Дальше знаменитое послание «К Чаадаеву». Это весь переправленный и перечеркнутый черновик, занимающий пять страниц. Пушкин его дописал, закрутил подпись любимым завитком и поставил пометку: «6 апреля 1821. Кишинев».Потом прибавил выноску:
Мне ль было сетовать о толках шалунов, О лепетаньи дам, зоилов и глупцов, И сплетен разбирать игривую затею, Когда гордиться мог я дружбою твоею.На обратной стороне этой же страницы опять непристойное, да еще и кощунственное, стихотворение: «Христос Воскрес, моя Ревекка». Оно помечено 12 апреля.
Так одновременно воспел Пушкин мудрого северного друга и гулящую Ревекку, содержательницу постоялого двора. Это не случайное соседство. В другой тетради (№ 2365) эти два послания опять стоят рядом. Только там между Ревеккой и Чаадаевым Пушкин вписал еще «Желание», где воспоминания о безмятежной красоте таврической природы сливаются с жаждой покоя, тишины, творчества.
Кто видел край, где роскошью природы Оживлены дубравы и луга… Скажите мне: кто видел край прелестный, Где я любил, изгнанникПушкин не напечатал «Желания». Даже друзьям не послал. Бесстыдную «Ревекку» и еще более бесстыдную «Гаврилиаду» послал, а чистые свои мечты затаил. Точно стыдился показать, как в пряной духоте молдаванских притонов томилась и тосковала душа, точно в доступных объятиях Ревекки огнем прошло в крови воспоминание о другой, подлинной красоте. Любовное раздвоение было знакомо Пушкину. Он писал в «Дориде»:
Я таял; но среди неверной темноты Другие милые мне виделись черты, И весь я полон был таинственной печали, И имя чуждое уста мои шептали.Очистив душу светлыми воспоминаниями о берегах Тавриды, Пушкин принялся за «Послание к Чаадаеву». Это исповедь, гордая и искренняя, мудрая и глубокая, неожиданная в смешливом, дерзком «Бесе-Арабском».

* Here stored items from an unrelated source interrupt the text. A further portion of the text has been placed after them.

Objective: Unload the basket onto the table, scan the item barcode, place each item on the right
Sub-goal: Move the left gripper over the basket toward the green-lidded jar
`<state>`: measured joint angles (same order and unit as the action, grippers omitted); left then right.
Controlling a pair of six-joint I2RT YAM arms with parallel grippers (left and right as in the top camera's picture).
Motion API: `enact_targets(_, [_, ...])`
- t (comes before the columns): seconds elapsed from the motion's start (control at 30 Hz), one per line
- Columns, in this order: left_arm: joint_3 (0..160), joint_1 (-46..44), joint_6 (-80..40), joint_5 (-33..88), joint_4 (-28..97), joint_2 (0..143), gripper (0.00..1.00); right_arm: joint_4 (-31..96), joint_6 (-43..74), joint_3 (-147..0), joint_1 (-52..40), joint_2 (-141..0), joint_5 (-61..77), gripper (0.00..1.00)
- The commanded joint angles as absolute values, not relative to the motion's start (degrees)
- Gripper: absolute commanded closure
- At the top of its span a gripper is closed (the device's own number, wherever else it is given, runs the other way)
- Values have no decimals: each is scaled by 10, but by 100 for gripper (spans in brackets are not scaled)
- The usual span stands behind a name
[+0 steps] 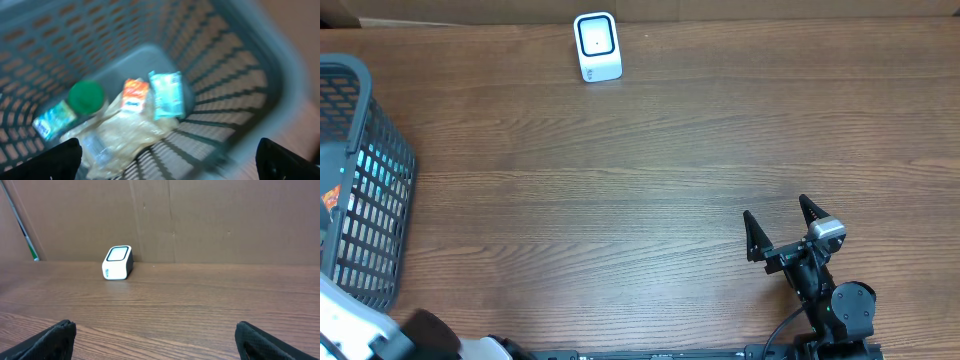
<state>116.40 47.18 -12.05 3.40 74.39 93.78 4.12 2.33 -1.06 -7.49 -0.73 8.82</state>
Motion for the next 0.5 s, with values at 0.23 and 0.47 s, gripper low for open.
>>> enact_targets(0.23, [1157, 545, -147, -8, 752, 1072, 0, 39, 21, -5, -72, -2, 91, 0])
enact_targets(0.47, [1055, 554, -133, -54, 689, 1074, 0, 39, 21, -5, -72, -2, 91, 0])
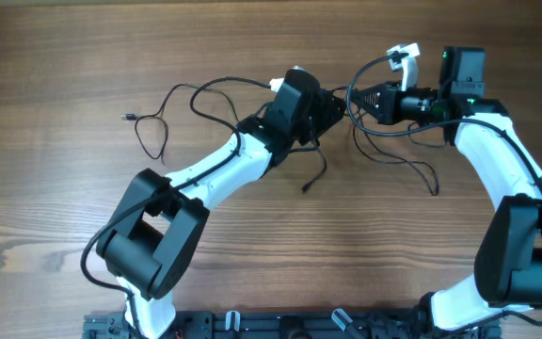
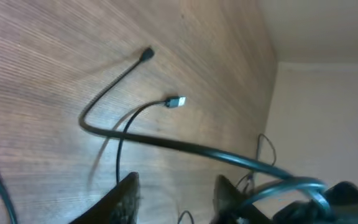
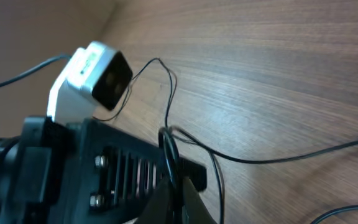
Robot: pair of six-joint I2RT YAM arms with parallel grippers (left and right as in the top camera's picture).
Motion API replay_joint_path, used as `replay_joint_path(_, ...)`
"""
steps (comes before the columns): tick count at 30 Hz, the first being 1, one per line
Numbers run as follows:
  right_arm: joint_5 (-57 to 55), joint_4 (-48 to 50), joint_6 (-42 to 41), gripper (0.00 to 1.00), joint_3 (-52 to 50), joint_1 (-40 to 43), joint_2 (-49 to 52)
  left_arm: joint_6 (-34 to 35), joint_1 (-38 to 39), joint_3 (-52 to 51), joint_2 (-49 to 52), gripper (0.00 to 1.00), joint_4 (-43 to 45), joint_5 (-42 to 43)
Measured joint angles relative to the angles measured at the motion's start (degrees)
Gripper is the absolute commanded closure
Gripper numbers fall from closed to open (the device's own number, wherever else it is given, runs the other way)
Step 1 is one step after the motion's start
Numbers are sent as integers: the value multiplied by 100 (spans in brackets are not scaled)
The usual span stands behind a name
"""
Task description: Untangle cables
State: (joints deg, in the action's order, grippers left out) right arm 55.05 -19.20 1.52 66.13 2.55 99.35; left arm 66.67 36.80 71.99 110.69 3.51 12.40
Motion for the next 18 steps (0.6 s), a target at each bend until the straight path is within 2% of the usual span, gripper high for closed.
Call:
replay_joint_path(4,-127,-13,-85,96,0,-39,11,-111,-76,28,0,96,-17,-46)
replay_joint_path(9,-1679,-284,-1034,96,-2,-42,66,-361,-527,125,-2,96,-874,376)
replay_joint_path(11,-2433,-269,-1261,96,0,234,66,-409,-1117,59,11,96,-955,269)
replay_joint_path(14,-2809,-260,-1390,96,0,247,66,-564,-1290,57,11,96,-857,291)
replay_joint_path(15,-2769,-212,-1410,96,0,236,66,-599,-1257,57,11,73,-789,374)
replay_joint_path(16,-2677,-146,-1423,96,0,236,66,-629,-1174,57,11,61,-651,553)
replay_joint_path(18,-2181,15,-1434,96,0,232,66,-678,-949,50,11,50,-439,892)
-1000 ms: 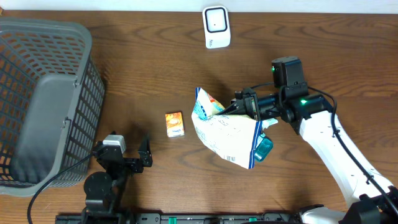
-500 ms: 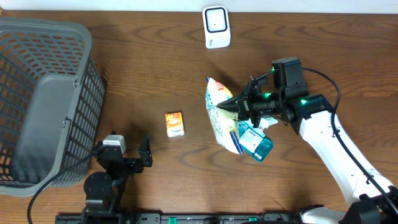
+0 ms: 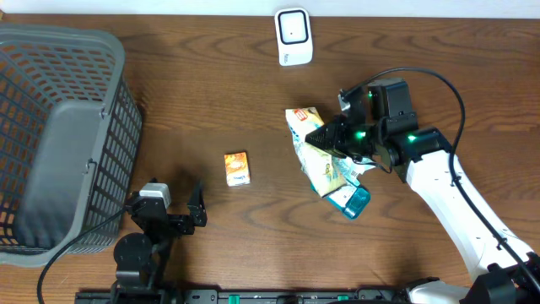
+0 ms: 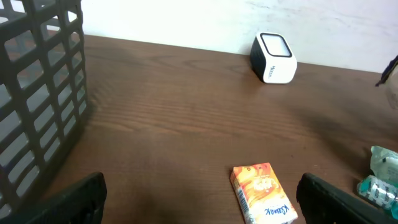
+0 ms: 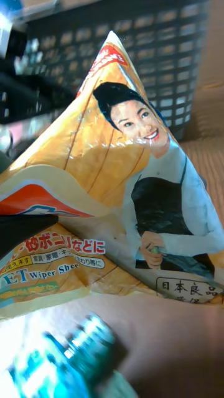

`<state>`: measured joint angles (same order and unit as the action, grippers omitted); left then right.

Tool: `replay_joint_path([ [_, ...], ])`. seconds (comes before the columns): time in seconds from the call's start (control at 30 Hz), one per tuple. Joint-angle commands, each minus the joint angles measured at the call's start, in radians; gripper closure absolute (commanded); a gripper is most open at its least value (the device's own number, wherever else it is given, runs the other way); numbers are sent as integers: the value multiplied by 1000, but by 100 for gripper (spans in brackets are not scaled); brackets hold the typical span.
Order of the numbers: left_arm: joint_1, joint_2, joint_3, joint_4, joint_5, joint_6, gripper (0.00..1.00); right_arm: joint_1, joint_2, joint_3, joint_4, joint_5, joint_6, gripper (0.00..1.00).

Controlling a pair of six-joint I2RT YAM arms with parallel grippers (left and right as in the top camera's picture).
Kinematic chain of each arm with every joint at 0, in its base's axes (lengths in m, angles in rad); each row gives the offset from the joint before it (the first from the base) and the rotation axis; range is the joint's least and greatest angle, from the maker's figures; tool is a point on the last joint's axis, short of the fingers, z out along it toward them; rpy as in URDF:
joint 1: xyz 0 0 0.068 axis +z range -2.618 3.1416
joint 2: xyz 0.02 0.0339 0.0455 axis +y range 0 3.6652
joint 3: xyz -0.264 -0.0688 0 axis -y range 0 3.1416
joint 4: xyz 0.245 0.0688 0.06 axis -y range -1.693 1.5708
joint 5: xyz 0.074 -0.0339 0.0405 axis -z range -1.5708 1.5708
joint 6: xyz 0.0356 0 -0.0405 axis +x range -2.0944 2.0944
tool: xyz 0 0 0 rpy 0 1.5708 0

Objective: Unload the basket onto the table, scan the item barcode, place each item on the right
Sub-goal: 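Carry the snack bag with the right gripper up to the white scanner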

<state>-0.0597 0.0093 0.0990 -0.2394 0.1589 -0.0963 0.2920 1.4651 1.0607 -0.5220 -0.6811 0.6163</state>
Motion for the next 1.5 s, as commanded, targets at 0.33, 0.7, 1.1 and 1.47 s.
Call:
replay_joint_path([
  [0.33, 2, 2, -13, -36, 13, 17, 2, 122, 39, -2, 328, 575, -371, 99],
  [0.7, 2, 2, -13, -36, 13, 17, 2, 147, 301, -2, 1026, 793, -408, 99],
  [1.1, 2, 2, -13, -36, 13, 17, 2, 147, 571, 179, 1301, 770, -416, 98],
  [1.47, 2, 2, -13, -36, 13, 17, 2, 135, 977, 895, 898, 690, -440, 99],
])
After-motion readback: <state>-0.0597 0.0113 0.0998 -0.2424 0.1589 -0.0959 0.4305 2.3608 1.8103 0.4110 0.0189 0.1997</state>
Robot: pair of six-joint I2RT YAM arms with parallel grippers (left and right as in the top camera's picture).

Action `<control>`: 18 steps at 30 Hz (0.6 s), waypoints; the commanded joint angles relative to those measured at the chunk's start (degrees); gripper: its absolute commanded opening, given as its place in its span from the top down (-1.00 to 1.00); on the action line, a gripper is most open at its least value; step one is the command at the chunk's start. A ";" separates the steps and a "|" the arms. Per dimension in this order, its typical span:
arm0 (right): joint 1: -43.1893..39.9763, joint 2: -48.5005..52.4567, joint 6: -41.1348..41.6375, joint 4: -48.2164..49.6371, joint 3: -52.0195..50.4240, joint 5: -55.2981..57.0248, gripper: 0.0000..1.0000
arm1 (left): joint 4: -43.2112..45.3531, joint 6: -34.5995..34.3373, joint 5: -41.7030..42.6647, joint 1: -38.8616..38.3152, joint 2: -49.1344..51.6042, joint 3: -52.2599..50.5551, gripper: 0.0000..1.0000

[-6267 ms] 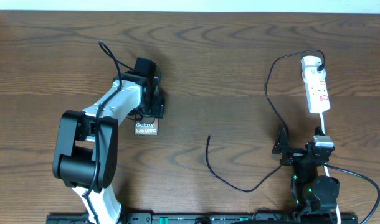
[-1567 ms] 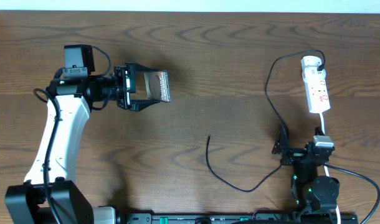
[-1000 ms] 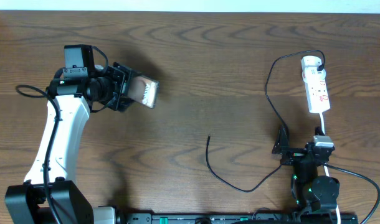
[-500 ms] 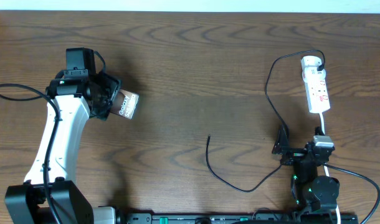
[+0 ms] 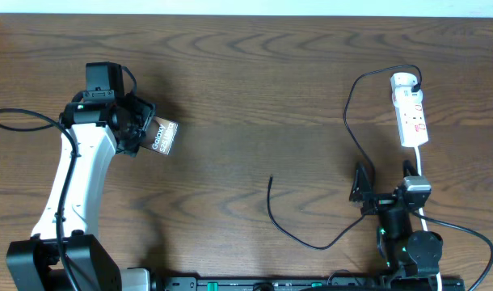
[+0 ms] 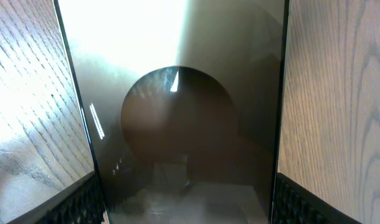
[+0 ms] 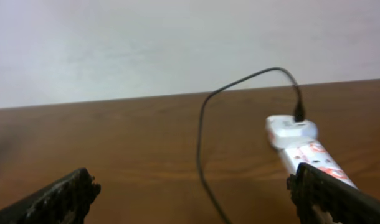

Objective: Plug charger to phone and switch on socket
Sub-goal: 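Move the right gripper toward the phone held by the left gripper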

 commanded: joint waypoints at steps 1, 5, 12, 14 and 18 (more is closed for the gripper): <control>0.44 2.86 1.55 -3.17 6.82 -4.94 -0.99 | 0.04 0.98 -0.55 0.28 -1.16 1.01 0.85; 0.44 13.94 0.66 -9.46 18.38 -8.35 -0.99 | 0.07 0.98 -0.55 0.28 -1.16 1.01 0.86; 0.44 49.27 -2.64 -24.55 48.43 -32.09 -0.98 | 0.07 0.96 -0.55 0.28 -1.16 1.01 0.85; 0.44 59.56 -2.80 -28.72 56.43 -43.67 -0.99 | 0.04 0.96 -0.55 0.28 -1.16 1.01 0.86; 0.50 79.03 -2.73 -27.39 67.84 -70.10 -0.98 | -0.02 -0.81 -0.50 0.28 -1.16 1.01 0.85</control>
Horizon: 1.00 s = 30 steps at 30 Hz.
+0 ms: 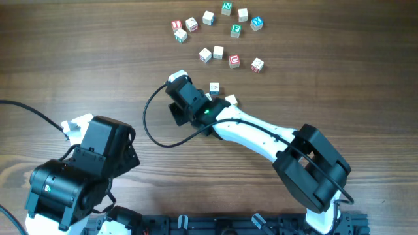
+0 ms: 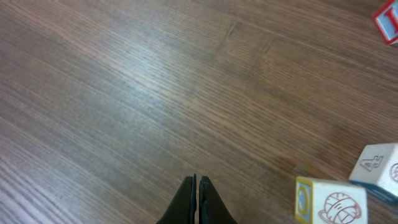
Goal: Form a circle
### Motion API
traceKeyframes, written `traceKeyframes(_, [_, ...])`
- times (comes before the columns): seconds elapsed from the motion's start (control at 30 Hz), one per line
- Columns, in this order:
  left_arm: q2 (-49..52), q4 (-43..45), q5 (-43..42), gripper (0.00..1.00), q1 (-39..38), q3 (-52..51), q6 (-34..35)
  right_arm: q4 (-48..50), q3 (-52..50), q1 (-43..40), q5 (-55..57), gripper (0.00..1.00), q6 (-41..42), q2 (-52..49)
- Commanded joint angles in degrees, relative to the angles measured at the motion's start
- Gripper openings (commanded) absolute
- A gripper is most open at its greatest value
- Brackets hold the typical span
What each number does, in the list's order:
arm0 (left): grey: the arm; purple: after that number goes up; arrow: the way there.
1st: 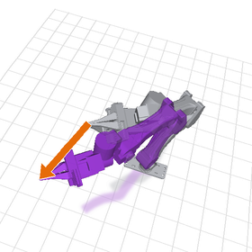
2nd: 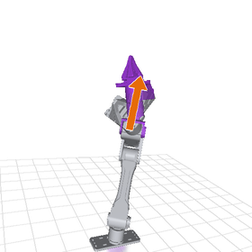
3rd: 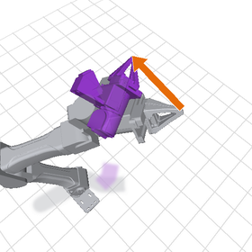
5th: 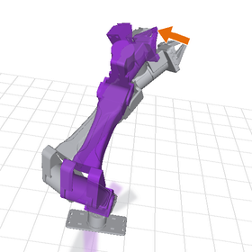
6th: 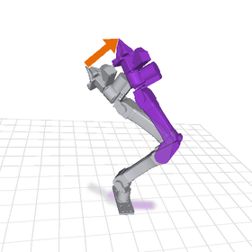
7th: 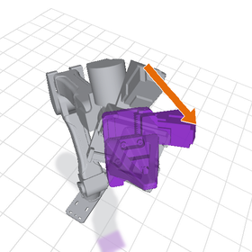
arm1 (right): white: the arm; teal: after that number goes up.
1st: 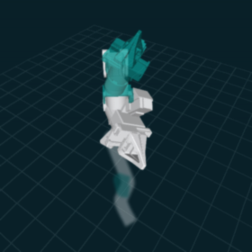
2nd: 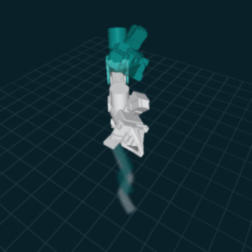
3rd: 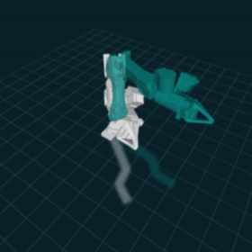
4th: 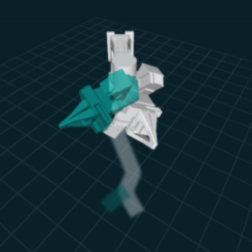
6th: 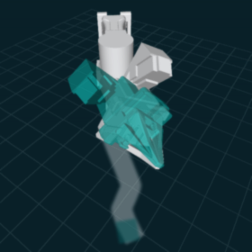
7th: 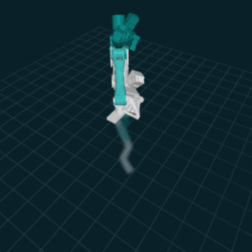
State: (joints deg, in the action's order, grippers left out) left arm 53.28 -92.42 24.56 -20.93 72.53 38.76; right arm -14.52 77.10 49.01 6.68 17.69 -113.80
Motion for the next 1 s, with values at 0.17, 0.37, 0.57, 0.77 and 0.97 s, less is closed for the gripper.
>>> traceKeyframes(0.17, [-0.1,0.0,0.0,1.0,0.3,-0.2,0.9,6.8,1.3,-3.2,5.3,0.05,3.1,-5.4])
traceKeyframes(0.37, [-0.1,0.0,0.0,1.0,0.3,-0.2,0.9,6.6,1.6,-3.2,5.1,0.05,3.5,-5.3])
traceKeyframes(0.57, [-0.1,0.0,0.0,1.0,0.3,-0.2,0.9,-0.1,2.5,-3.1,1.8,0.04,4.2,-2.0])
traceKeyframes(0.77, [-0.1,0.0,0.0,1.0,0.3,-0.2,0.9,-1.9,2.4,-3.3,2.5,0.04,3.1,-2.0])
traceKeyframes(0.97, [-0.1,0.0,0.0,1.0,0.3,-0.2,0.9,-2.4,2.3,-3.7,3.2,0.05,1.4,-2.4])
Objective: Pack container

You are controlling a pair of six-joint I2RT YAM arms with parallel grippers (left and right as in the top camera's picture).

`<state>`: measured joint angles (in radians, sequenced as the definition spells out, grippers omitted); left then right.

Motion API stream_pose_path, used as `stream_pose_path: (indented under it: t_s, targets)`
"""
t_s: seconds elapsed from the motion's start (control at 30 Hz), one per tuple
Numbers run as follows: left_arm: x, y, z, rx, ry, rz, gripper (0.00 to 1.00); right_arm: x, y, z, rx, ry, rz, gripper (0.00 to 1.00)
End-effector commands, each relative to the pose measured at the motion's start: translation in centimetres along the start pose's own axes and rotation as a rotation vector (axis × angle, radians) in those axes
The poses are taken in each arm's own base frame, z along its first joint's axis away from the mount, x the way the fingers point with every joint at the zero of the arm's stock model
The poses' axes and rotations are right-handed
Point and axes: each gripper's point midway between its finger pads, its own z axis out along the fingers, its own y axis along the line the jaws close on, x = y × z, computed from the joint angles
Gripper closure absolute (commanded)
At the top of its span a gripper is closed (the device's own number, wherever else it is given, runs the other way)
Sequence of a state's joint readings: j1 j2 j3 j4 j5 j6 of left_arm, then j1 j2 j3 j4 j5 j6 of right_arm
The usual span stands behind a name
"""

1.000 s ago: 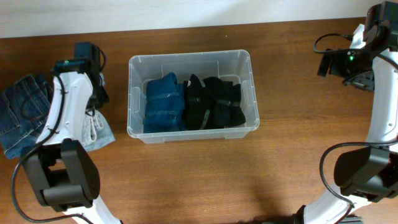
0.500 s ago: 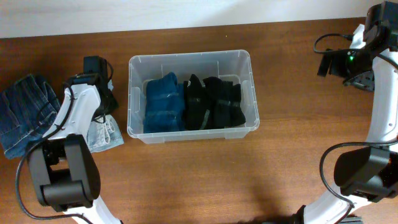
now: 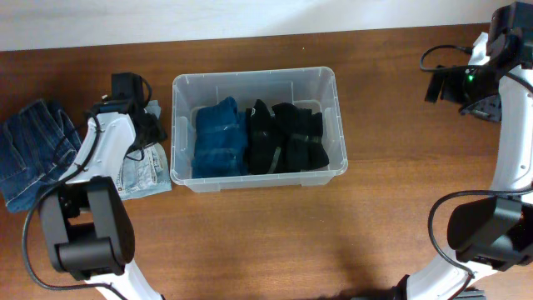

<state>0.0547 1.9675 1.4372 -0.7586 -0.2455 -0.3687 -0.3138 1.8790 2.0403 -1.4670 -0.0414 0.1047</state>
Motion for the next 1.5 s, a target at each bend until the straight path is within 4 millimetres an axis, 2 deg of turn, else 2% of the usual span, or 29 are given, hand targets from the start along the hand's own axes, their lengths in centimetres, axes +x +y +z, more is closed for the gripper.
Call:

С первых строк мысли и звуки плывут медленно, важно, напоминая послание к Жуковскому:
В стране, где я забыл тревоги прежних лет, Где прах Овидиев — пустынный мой сосед, Где слава для меня предмет заботы малой, Тебя недостает душе моей усталой…Опять вспоминаются недавние обиды и незаслуженные унижения, толки шалунов, лепетанья дам, зоилов и глупцов, затейливые сплетни, торжественный суд холопа знатного, невежды при звезде – уколы и удары, на которые не скупились явные враги и коварные друзья. Но с изумительным искусством художественного построения и перспективы поэт отодвигает все эти гонения на второй план картины. Силу своей изобразительности и внимание читателя стягивает он не к обличенью своих врагов, а к себе, к внутренней своей работе, к преодолению своих слабостей, точно отряхивается от наносного сора, который вихри жизни намели на его душу. Как все люди сильные и гордые, Пушкин придавал больше всего значения не тому, что другие могут сделать для него или против него, а собственному усилию, собственному достижению. Он не мог, да и не хотел без конца укорять и проклинать виновников своей ссылки или тех, кто усилил горечь ее недоброжелательством, злорадством, клеветой. В Пушкине была гибкость и сила стали. Согнется под влиянием внешнего удара или собственных «мятежных заблуждений». И опять стряхнет с себя груз. Изольется в стихах и выпрямится.
Вздохнув, оставил я другие заблужденья, Врагов моих предал проклятию забвенья, И, сети разорвав, где бился я в плену, Для сердца новую вкушаю тишину. В уединении мой своенравный гений Познал и тихий труд, и жажду размышлений. Владею днем моим; с порядком дружен ум; Учусь удерживать вниманье долгих дум; Ищу вознаградить в объятиях свободы Мятежной младостью утраченные годы, И в просвещении стать с веком наравне.